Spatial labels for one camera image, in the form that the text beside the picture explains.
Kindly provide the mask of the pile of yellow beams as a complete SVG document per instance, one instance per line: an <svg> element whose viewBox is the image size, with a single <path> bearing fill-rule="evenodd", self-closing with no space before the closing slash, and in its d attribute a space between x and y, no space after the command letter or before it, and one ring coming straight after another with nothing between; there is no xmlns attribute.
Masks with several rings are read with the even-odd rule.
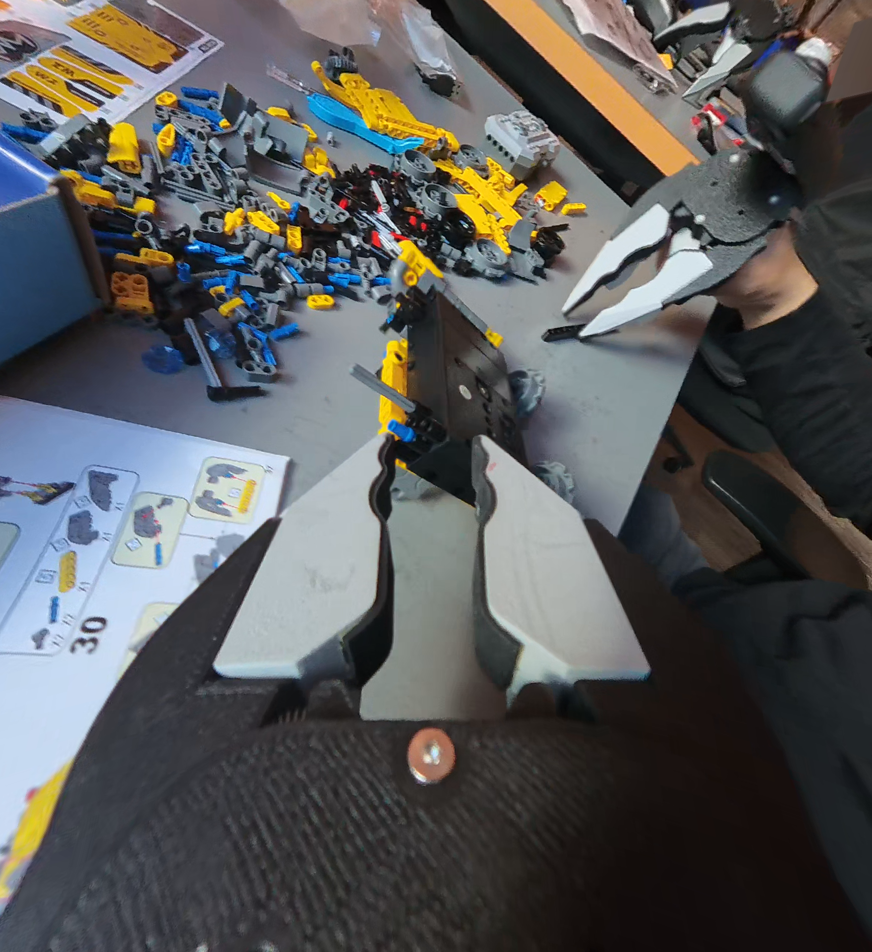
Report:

==

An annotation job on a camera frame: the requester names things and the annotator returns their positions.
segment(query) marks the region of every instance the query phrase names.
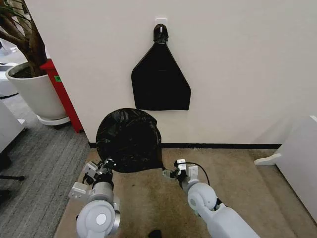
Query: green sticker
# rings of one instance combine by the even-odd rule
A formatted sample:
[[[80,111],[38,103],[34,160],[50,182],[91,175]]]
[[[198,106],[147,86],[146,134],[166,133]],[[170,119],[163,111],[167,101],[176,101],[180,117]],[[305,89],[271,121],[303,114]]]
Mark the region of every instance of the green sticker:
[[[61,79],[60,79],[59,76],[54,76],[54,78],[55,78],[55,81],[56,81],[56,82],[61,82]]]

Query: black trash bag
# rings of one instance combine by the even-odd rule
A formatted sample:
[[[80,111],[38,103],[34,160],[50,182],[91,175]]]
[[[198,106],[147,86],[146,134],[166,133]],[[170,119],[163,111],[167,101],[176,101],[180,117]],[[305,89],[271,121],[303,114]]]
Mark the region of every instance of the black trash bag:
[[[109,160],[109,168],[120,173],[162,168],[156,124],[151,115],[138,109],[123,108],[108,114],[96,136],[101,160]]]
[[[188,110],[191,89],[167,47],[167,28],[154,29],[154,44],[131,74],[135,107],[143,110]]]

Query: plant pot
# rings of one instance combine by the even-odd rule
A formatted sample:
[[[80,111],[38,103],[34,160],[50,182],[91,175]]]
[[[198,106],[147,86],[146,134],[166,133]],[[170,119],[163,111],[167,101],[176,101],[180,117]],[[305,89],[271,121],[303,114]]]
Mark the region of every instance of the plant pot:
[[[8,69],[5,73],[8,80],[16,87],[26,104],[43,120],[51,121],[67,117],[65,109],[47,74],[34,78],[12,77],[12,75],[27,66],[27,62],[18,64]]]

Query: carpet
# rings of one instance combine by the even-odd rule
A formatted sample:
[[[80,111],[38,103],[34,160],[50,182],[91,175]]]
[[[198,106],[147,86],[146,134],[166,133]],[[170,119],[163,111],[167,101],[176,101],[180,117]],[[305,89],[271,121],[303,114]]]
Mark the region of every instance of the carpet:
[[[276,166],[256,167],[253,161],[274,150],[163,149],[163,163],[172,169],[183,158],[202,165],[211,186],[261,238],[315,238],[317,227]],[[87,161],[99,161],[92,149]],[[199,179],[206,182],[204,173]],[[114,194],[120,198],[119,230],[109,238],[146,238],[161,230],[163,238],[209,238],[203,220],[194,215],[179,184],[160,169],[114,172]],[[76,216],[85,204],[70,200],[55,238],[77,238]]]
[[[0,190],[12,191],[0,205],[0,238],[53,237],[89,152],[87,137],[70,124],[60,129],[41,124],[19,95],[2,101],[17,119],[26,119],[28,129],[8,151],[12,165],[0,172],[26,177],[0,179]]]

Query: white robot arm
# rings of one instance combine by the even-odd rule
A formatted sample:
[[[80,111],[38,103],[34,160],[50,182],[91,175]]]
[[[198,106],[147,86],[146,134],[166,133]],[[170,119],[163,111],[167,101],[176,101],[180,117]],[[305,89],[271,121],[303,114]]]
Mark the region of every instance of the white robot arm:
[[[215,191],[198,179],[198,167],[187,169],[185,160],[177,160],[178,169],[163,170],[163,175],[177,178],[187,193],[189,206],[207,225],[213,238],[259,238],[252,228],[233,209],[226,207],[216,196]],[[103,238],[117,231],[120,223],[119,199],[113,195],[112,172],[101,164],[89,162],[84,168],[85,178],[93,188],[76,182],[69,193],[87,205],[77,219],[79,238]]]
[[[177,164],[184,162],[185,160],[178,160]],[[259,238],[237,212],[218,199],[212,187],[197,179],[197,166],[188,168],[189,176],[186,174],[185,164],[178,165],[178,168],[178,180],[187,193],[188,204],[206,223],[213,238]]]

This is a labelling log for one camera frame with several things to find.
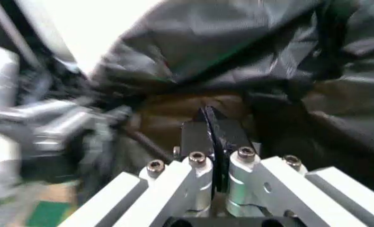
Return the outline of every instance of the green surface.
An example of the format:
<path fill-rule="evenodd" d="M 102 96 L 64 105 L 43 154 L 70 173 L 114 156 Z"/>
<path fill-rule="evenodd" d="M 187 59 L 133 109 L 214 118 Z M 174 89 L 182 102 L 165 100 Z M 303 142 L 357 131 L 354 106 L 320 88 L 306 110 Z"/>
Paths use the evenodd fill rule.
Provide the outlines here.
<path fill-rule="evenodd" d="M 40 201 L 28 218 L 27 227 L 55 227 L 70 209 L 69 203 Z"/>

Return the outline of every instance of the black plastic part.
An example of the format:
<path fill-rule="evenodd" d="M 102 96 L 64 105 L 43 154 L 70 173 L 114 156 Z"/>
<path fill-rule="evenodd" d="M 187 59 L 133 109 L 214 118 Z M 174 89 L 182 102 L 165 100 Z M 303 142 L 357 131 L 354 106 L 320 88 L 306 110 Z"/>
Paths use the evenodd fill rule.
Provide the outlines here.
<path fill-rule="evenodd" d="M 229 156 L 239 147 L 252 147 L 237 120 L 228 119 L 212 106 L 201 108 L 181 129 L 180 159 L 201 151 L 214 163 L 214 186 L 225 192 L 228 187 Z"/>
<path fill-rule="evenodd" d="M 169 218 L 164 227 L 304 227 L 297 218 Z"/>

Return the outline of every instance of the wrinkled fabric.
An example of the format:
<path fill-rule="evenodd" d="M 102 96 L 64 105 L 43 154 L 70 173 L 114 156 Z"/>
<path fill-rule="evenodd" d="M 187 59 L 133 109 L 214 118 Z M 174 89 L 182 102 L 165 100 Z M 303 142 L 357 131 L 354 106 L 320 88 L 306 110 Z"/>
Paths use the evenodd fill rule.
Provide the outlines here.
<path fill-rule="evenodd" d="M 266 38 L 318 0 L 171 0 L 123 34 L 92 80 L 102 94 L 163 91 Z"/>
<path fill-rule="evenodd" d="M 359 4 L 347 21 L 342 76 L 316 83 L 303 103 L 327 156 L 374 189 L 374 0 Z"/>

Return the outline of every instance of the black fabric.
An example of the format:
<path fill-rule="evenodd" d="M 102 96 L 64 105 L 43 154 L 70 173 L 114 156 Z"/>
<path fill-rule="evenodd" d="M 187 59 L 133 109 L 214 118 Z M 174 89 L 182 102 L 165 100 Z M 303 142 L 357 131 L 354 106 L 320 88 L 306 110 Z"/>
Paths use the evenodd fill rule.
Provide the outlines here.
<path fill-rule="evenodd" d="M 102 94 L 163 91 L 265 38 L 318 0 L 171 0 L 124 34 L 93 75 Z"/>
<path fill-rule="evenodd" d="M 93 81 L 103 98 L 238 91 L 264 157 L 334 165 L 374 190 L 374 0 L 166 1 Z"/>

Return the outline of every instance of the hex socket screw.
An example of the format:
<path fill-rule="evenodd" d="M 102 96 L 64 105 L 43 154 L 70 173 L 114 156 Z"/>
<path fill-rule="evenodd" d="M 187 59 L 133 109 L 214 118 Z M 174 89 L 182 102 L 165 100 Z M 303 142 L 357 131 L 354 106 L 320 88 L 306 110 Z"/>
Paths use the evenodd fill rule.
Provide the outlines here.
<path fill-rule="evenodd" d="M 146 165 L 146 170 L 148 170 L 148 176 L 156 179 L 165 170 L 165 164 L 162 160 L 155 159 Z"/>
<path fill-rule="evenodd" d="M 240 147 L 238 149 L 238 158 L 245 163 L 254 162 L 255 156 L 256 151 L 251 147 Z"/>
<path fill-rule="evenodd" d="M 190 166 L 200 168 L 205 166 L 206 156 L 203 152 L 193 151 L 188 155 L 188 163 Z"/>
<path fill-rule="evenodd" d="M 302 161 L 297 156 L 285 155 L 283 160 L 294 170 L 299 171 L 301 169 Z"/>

...

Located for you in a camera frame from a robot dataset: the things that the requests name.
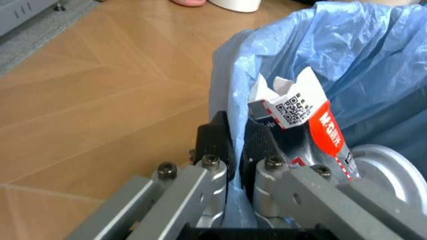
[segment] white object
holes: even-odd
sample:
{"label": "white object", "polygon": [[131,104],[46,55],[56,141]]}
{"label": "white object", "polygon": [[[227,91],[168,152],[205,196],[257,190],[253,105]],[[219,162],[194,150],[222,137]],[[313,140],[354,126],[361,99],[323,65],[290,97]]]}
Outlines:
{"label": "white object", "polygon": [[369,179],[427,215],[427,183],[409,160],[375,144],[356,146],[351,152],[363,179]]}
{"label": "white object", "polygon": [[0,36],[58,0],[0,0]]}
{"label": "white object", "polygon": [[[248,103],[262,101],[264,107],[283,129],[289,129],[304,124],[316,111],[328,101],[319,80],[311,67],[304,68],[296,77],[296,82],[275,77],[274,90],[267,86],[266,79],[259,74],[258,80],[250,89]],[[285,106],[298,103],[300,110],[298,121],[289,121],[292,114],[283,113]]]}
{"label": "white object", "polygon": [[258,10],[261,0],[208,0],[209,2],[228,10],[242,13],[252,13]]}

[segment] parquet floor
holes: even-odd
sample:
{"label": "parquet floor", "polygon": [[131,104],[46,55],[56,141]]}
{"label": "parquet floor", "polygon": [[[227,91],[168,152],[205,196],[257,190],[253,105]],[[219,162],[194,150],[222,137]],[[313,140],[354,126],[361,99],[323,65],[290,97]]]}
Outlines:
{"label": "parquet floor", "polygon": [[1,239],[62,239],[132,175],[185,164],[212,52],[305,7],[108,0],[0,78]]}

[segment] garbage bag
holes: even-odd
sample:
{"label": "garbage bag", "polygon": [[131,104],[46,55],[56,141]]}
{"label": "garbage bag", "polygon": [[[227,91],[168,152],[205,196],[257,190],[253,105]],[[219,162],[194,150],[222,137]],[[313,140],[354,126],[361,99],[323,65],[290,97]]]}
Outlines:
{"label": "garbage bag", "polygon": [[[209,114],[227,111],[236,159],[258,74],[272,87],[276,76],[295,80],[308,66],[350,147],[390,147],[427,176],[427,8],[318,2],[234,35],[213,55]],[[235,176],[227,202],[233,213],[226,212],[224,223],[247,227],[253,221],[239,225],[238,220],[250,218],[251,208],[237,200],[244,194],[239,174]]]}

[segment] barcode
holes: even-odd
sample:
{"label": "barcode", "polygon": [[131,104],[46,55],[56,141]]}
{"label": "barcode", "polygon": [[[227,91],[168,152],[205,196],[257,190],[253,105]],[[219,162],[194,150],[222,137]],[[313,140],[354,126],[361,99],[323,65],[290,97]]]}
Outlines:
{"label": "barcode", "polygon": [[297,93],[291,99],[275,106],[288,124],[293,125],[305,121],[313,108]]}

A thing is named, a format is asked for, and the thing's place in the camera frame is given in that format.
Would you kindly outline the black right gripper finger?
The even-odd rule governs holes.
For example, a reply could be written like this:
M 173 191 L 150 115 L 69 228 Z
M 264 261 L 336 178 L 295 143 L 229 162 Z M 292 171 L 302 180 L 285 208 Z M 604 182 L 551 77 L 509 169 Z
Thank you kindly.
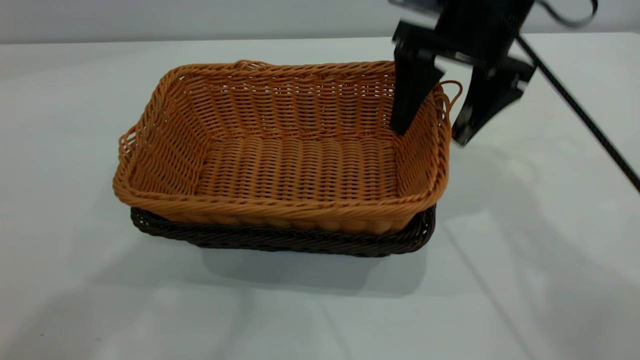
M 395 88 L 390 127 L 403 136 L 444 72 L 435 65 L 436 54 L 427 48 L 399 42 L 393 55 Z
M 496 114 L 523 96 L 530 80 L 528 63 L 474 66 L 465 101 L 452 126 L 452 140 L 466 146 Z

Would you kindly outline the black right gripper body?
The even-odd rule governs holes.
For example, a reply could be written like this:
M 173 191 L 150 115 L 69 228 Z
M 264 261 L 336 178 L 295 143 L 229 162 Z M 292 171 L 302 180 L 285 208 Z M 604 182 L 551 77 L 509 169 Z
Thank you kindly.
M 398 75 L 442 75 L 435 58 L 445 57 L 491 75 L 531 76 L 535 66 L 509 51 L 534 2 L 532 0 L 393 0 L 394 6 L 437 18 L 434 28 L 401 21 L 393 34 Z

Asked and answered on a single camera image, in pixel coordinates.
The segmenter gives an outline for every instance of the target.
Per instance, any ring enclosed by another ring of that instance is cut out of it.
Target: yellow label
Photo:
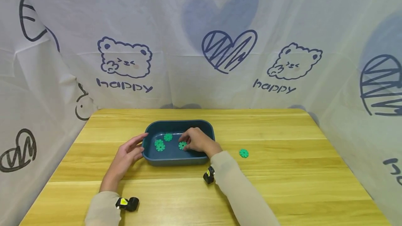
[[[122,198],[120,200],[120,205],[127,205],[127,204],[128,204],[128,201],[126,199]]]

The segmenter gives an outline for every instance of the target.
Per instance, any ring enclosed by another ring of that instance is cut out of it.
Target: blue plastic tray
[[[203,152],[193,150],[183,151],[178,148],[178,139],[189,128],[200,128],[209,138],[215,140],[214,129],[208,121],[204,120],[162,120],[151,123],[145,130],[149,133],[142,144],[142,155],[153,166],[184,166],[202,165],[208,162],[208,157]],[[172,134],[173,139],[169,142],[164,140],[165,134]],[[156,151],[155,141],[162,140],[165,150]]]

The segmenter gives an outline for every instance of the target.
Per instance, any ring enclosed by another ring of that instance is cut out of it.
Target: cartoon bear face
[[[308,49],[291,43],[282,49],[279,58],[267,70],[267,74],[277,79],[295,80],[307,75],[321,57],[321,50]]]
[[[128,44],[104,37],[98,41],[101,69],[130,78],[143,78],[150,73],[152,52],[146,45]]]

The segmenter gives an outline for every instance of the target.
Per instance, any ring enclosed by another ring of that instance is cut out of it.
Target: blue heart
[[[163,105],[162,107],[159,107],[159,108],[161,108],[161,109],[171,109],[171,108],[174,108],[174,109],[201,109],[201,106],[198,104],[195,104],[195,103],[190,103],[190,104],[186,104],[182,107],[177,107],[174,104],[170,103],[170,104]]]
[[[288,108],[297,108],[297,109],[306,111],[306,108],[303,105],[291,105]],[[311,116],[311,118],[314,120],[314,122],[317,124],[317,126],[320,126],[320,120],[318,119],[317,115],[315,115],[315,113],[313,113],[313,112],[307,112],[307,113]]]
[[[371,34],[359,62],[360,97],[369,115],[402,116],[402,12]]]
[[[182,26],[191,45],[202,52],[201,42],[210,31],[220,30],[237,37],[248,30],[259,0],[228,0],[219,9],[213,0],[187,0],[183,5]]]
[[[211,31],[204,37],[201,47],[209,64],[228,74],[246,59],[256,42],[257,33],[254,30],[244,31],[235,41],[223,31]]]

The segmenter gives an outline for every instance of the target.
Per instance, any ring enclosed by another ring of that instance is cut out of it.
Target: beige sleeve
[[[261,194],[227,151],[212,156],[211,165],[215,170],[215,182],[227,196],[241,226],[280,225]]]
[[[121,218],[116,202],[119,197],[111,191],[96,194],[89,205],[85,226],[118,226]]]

ASSIGNMENT: Nothing but a number is expected: how many lines in the data above hold the word "with".

RESULT: 3